Given I work few hours I can only comment on this aspect really but that's our experience in this area anyway.
I've just career-changed to teaching and have a whippet and a lurcher. When we got them I was only working part-time (mornings), but they have coped very well with the change.
We deliberately got ddog2 because we knew my working hours would change and felt whippy needed company during the day.
I leave the house early in the morning (7.30) but like you, Dp doesn't need to leave till 10am, so he walks the dogs in the morning. Someone usually comes at lunch and walks them again, then my mum collects the ds's from school and brings them back to our house so there is someone in from about 3.30 onwards. I get home at maybe 4.30pm but essentially they are not usually left for more than a couple of hours before someone comes in to keep them company. Then, in the holidays like now obviously we are in all day.
Defiantly do-able, but would second the recommendation to consider two, especially as some pointies get separation anxiety.
We are in a v similar situation - both work full time, but we both do flexi time. We have a 7 year old greyhound, and until Nov last year we had a retired working whippet too. He's left about 9.15, DH comes home about 12 for half an hour, and is then home by about 4. It is quite a few hours, but greyhounds are bred to be happy in kennels for the majority of the day with a quick blast to let off steam.
I am working at home today, he is still in his bed asleep, so I doubt he pines for us when we're out. If DH can't get home at lunchtime we get friends to come and let him out, he's also had dog sitters when we've been on holiday (v infrequently) and it doesn't confuse him at all, and he is a bear of very little brain! He loves seeing people and is pleased to see whoever comes to give him love.
It works v well for us and a lot of greyhounds I know are the same. Be wary of lurchers though, while they are lovely dogs, some get the greyhound laid back attitude, and some most definitely do not!
You might also consider a "halfway house" sort of solution. I don't know where you are in the country but you could look at www.cinnamon.org.uk/volunteers/ Look on the map and there maybe older people who need help looking after/walking their dogs and you can volunteer... wouldn't be quite the same as having your own dog but maybe very rewarding. Just a thought!
Oh thank you for more posts.
My lovely dog (family dog, collie, lives with parents and v old, poor thing) has helped me so much with my depression and anxiety. When I cry, he jumps up on the sofa and puts his head on my lap. And has got me out of the house many times when it seemed impossible. And cheered me up with his bonkers collie activities. I don't see him too much as I live quite far from my parents, but he is the best dog.
Very very old now (15) and not able to get out much, and I know his time is coming soon.

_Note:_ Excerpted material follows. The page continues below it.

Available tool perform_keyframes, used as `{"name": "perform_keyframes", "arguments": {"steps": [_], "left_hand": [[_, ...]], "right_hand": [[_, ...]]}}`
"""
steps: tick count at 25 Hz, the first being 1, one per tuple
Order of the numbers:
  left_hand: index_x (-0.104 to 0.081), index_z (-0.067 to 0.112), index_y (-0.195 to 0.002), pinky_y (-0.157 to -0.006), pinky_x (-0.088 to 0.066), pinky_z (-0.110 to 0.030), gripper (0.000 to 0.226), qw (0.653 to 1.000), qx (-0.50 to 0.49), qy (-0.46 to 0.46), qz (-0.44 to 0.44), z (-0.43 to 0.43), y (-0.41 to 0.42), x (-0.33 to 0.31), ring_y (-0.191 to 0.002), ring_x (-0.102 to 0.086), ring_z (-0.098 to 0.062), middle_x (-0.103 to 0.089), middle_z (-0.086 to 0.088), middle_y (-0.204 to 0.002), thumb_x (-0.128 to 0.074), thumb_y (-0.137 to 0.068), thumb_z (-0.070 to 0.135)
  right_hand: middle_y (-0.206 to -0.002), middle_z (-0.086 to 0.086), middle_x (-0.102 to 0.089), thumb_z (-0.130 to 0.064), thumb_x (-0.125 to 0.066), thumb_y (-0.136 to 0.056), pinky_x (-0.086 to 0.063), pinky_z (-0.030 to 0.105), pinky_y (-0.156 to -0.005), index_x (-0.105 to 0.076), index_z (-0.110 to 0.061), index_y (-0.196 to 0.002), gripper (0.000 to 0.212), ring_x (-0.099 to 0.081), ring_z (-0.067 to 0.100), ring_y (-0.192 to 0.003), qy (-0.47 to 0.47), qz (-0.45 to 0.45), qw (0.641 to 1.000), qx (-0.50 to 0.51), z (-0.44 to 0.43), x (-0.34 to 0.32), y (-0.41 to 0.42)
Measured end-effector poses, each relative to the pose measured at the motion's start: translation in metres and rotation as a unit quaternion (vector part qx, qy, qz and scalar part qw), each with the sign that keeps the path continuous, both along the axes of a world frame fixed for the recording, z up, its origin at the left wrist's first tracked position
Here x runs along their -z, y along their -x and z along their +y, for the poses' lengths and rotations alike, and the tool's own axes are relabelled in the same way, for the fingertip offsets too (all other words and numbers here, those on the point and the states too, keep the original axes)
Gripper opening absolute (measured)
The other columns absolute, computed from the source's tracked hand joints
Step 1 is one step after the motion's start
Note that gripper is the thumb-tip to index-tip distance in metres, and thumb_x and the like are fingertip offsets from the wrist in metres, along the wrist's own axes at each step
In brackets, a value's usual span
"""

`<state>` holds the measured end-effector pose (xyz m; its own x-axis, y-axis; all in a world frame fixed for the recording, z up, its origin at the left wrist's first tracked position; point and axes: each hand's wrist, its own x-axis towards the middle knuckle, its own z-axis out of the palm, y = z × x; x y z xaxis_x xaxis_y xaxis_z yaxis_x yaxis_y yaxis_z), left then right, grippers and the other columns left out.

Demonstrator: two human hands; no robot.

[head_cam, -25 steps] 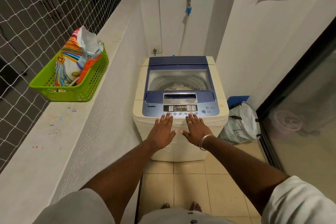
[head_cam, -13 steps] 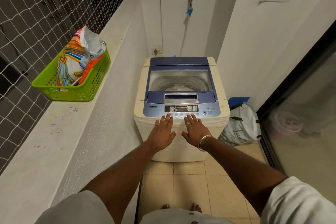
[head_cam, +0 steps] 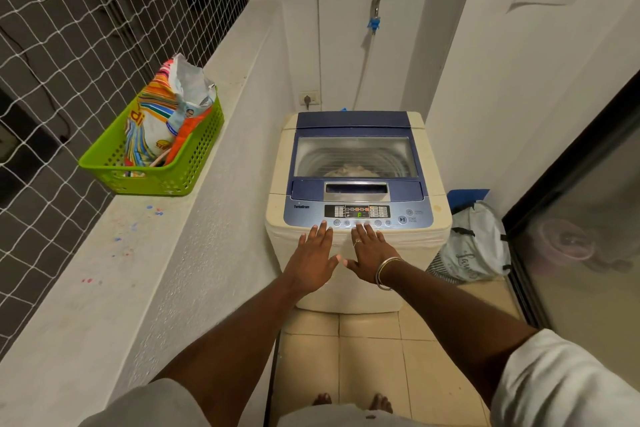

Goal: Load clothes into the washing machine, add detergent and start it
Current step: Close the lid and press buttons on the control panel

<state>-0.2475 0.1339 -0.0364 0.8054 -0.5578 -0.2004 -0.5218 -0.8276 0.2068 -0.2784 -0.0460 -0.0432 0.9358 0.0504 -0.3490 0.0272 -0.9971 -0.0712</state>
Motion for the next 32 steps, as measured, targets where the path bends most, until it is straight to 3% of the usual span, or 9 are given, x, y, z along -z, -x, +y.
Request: {"name": "perform_keyframes", "arguments": {"steps": [22,32], "left_hand": [[-0.002,0.016,-0.159,-0.122,-0.001,-0.041,0.067,1.000,0.006,-0.012,-0.005,0.008,-0.010,0.016,-0.154,0.002,-0.025,0.008,-0.005,-0.166,-0.030,-0.104,0.045],[-0.001,0.017,-0.158,-0.122,0.003,-0.041,0.066,1.000,-0.004,-0.008,0.006,0.002,-0.020,0.024,-0.154,0.005,-0.025,0.009,-0.005,-0.166,-0.027,-0.105,0.045]], "right_hand": [[-0.165,0.015,0.003,-0.039,-0.043,-0.100,-0.007,0.053,-0.122,-0.015,-0.005,-0.155,0.070,0.004,0.033,-0.152,0.010,0.031,0.999,-0.023,0.009,0.015,-0.037],[-0.163,0.024,0.003,-0.030,-0.049,-0.093,-0.012,0.050,-0.122,-0.012,-0.004,-0.155,0.076,-0.001,0.040,-0.151,0.062,0.075,0.995,-0.023,0.022,0.015,-0.048]]}}
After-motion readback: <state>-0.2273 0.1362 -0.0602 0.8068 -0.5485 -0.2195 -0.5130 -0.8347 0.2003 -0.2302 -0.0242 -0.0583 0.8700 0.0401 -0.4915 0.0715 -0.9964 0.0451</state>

Oops! A dog and leave it on it's own for most of the day except for a walk by a dog walker. Doggy day are is different but I think you should only really get a dog if you can guarantee to be able to spend proper time with it. When we got our dog we had to assure th family that we could look after it properly, it wouldn't be left for long periods on its own, show photos of our garden etc. I think rescue places can be even more thorough.
Just popped on to second the comments about dogs being great for anxiety and depression. We got SpicyDog when I was recovering from a very bad period and she and SpicyPup have totally transformed my life. We also don't have children so they ensure I get out and about even on the odd bad day. SpicyDog is cuddly, loving and calming. SpicyPup is a hilarious little tasmanian devil and always lightens my mood.